» **Required action**
Where the line containing "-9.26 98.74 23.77" appears, end the copy there, keeping that line; start from the first line of the entries, copy exactly, and omit pictures.

» **Data for analysis**
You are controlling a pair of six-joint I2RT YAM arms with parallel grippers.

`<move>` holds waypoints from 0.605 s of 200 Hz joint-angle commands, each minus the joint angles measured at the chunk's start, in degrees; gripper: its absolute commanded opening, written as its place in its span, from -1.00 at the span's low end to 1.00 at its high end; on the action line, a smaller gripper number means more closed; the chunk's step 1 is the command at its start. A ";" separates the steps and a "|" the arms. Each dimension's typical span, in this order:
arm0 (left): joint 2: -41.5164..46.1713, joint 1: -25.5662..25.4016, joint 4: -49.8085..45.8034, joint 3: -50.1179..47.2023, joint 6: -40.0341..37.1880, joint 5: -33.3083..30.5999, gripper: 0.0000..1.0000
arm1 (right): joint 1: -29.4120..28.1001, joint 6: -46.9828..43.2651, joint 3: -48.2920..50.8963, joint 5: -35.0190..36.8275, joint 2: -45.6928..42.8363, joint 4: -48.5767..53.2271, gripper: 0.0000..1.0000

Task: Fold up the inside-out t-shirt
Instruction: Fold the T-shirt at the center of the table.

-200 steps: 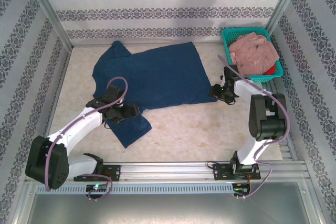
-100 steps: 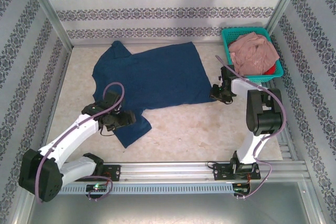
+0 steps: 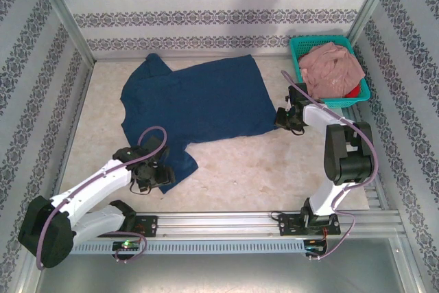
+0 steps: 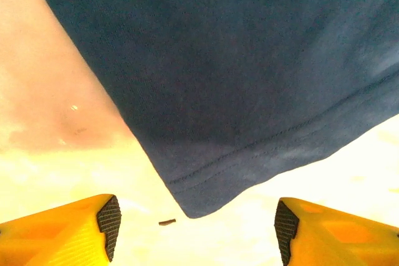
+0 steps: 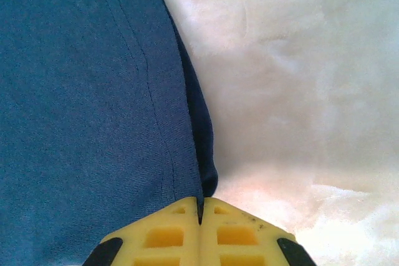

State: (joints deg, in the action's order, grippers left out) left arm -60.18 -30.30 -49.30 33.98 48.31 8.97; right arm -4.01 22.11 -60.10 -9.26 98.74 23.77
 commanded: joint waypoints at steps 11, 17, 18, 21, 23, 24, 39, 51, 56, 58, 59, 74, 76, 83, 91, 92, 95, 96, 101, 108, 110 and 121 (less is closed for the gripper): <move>-4.28 -0.88 4.10 -1.21 0.28 4.16 0.34 | -0.87 -1.74 1.11 1.87 -1.09 0.68 -1.00; -5.30 -0.87 5.25 -1.48 0.13 4.21 0.30 | -0.82 -1.89 1.21 1.85 -1.18 0.64 -1.00; -5.43 -0.88 5.39 -1.55 0.08 4.25 0.30 | -0.82 -1.85 1.21 1.82 -1.18 0.65 -1.00; -5.88 -0.90 5.91 -1.61 -0.03 4.22 0.28 | -0.82 -1.94 1.26 1.79 -1.26 0.61 -1.00; -6.15 -0.85 6.08 -1.63 -0.08 4.15 0.26 | -0.82 -1.93 1.29 1.79 -1.27 0.61 -1.00; -6.25 -0.83 6.29 -1.63 -0.11 4.09 0.25 | -0.78 -2.00 1.25 1.79 -1.27 0.59 -1.00; -8.27 -0.89 7.28 -1.73 -0.85 3.43 0.12 | -0.82 -2.31 1.30 1.87 -1.68 1.07 -1.00; -9.30 -0.90 7.80 -2.21 -0.90 3.41 -0.01 | -0.76 -2.46 1.63 2.33 -2.37 1.18 -1.00; -9.47 -0.90 7.84 -2.66 -0.90 3.10 -0.05 | -0.74 -2.40 1.81 2.53 -2.70 1.17 -1.00; -9.42 -0.90 7.93 -2.79 -0.98 3.01 -0.08 | -0.74 -2.44 1.89 2.56 -2.79 1.19 -1.00; -9.42 -0.90 7.96 -2.87 -1.00 2.95 -0.09 | -0.69 -2.43 1.94 2.57 -2.82 1.19 -1.00; -9.49 -0.90 7.76 -3.63 -1.46 1.51 -0.25 | -0.65 -2.60 2.02 2.58 -3.20 1.36 -1.00; -9.49 -0.94 7.87 -3.80 -1.51 1.49 -0.27 | -0.65 -2.60 2.01 2.58 -3.20 1.36 -1.00; -9.66 -0.94 8.19 -4.15 -1.55 1.77 -0.35 | -0.65 -2.71 2.10 2.57 -3.46 1.57 -1.00; -9.78 -0.90 8.58 -4.55 -1.59 1.88 -0.43 | -0.65 -2.78 2.18 2.57 -3.62 1.78 -1.00; -9.78 -0.90 8.68 -4.59 -1.57 1.90 -0.45 | -0.65 -2.78 2.22 2.62 -3.67 1.79 -1.00; -9.81 -0.90 8.83 -4.84 -1.56 2.00 -0.49 | -0.65 -2.82 2.32 2.66 -3.81 1.81 -1.00; -9.79 -0.90 8.90 -4.90 -1.56 2.01 -0.51 | -0.60 -2.84 2.38 2.71 -3.86 1.85 -1.00; -9.78 -0.91 9.12 -5.18 -1.56 1.93 -0.58 | -0.65 -2.86 2.59 2.83 -4.05 1.89 -1.00; -9.62 -0.87 9.23 -5.48 -1.71 1.80 -0.67 | -0.65 -2.92 2.87 2.84 -4.46 1.99 -1.00; -9.61 -0.89 9.22 -5.49 -1.73 1.76 -0.70 | -0.65 -2.94 2.99 2.84 -4.61 1.98 -1.00; -8.93 -0.90 8.32 -5.36 -2.06 1.23 -0.89 | -0.65 -2.85 3.74 2.88 -5.40 2.22 -1.00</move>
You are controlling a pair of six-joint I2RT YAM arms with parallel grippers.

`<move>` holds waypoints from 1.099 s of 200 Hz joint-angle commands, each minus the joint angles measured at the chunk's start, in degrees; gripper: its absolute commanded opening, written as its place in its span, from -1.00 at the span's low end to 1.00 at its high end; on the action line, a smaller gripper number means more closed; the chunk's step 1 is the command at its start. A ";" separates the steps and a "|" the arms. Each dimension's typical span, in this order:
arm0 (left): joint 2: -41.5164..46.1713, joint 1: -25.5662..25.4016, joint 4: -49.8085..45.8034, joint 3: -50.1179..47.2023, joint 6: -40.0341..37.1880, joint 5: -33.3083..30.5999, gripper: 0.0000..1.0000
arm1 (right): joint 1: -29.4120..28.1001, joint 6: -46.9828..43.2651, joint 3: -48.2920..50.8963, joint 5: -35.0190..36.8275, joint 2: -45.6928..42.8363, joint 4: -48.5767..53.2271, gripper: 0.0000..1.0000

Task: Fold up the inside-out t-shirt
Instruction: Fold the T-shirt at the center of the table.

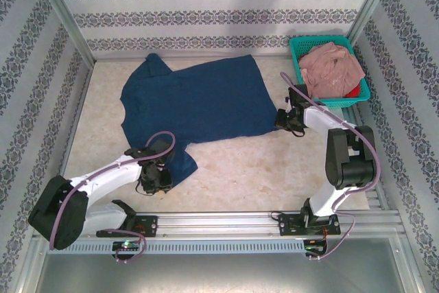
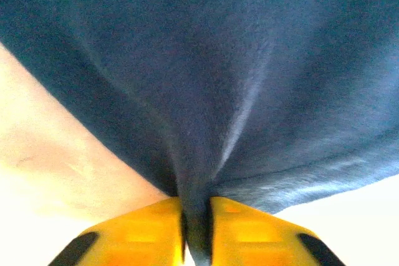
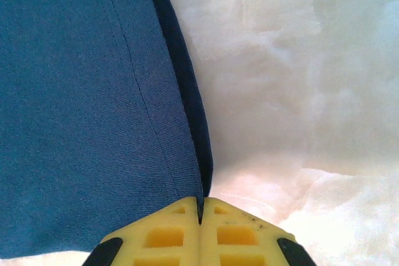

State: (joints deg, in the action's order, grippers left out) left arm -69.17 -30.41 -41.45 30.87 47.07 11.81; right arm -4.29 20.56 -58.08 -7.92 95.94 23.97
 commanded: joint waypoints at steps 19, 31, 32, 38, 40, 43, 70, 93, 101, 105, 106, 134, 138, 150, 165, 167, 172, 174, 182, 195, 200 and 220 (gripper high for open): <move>2.95 -0.81 -2.24 -1.11 -0.57 -1.38 -1.00 | -0.25 -1.14 3.24 1.60 -4.27 3.24 -1.00; 6.32 -0.98 -4.46 -0.44 0.97 -0.69 -1.00 | -0.10 -0.64 4.94 1.85 -6.17 4.56 -1.00; 6.63 -0.97 -4.75 -0.45 1.21 -0.67 -1.00 | -0.10 -0.58 5.14 1.85 -6.36 4.58 -1.00; 8.97 -1.12 -6.24 -0.29 2.30 -0.68 -1.00 | 0.02 0.19 6.43 1.86 -7.73 5.29 -1.00; 9.78 -1.13 -6.84 -0.16 2.74 -0.73 -1.00 | 0.11 0.47 6.90 1.75 -8.23 5.47 -1.00; 10.95 -1.18 -7.80 0.02 3.37 -0.81 -1.00 | 0.16 0.89 7.64 1.50 -9.09 5.71 -1.00; 22.98 -1.67 -17.75 2.17 9.94 -2.06 -1.00 | 0.90 4.61 14.97 0.36 -18.64 9.20 -1.00; 30.64 -1.67 -27.23 6.20 13.78 -5.23 -1.00 | 2.02 7.50 19.77 0.73 -27.22 13.11 -1.00; 31.88 -1.67 -29.45 8.49 14.26 -6.97 -1.00 | 2.42 8.14 20.97 1.33 -29.96 14.30 -1.00; 32.06 -1.52 -30.07 9.53 14.15 -7.85 -1.00 | 2.61 8.24 21.35 1.87 -31.22 14.62 -1.00; 32.07 -1.51 -30.12 9.85 14.13 -8.07 -1.00 | 2.62 8.43 21.39 2.04 -31.50 14.71 -1.00; 26.45 2.56 -28.68 15.84 7.60 -11.82 -1.00 | 2.98 8.26 19.32 5.30 -33.36 14.19 -1.00; 25.41 3.78 -27.55 16.39 5.95 -11.62 -1.00 | 2.98 7.92 18.62 5.41 -32.82 14.05 -1.00; 22.36 9.31 -23.27 17.77 1.46 -8.99 -1.00 | 2.90 6.52 16.28 4.41 -30.28 13.70 -1.00; 18.84 16.14 -17.30 18.95 -3.30 -4.61 -1.00 | 2.59 5.14 12.78 3.44 -26.07 12.90 -1.00; 18.29 16.80 -16.61 19.13 -3.78 -4.19 -1.00 | 2.52 5.08 12.58 3.44 -25.89 12.79 -1.00; 16.98 17.98 -15.02 19.67 -5.22 -3.69 -1.00 | 2.37 4.49 11.42 3.36 -24.25 12.23 -1.00; 16.37 18.52 -14.39 19.91 -5.67 -3.65 -1.00 | 2.30 4.25 11.20 3.31 -23.70 12.11 -1.00; 13.77 20.10 -11.65 20.93 -7.42 -2.80 -1.00 | 2.02 3.28 8.96 3.35 -21.50 12.07 -0.99; 8.84 22.00 -8.27 23.25 -9.76 -2.06 -1.00 | 1.84 1.64 5.78 3.54 -17.64 11.95 -0.99; 7.02 22.46 -6.66 24.06 -10.41 -1.53 -1.00 | 1.71 1.04 4.63 3.76 -16.25 11.79 -0.98; 0.39 24.33 -1.69 27.29 -12.00 -0.18 -1.00 | 1.47 -1.04 0.21 5.34 -10.73 11.96 -0.99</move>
State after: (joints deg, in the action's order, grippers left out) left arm -63.29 -8.10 -52.90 54.17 41.30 8.86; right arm -2.04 23.46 -52.95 -5.15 80.36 36.45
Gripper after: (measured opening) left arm 0.049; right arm 0.062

» **Exercise answer**
You are controlling a pair of six-joint I2RT YAM arms with parallel grippers.

`<move>` holds waypoints from 0.605 s of 200 Hz joint-angle commands, each minus the joint angles measured at the chunk's start, in degrees; gripper: its absolute commanded opening, written as its place in its span, from -1.00 at the span's low end to 1.00 at its high end; on the action line, a smaller gripper number means more closed; the chunk's step 1 is the command at its start. A ";" separates the steps and a "|" the arms. Each dimension's typical span, in this order:
arm0 (left): joint 2: -41.5164..46.1713, joint 1: -25.5662..25.4016, joint 4: -49.8085..45.8034, joint 3: -50.1179..47.2023, joint 6: -40.0341..37.1880, joint 5: -33.3083..30.5999, gripper: 0.0000..1.0000
arm1 (right): joint 1: -29.4120..28.1001, joint 6: -46.9828..43.2651, joint 3: -48.2920..50.8963, joint 5: -35.0190..36.8275, joint 2: -45.6928..42.8363, joint 4: -48.5767..53.2271, gripper: 0.0000..1.0000

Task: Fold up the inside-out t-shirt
Instruction: Fold the T-shirt at the center of the table.

-200 steps: 
-100 steps: 
+0 steps: 
+0 steps: 
+0 steps: 

State: (joints deg, in the action's order, grippers left out) left arm -60.18 -30.30 -49.30 33.98 48.31 8.97; right arm -4.01 22.11 -60.10 -9.26 98.74 23.77

This output completes the exercise.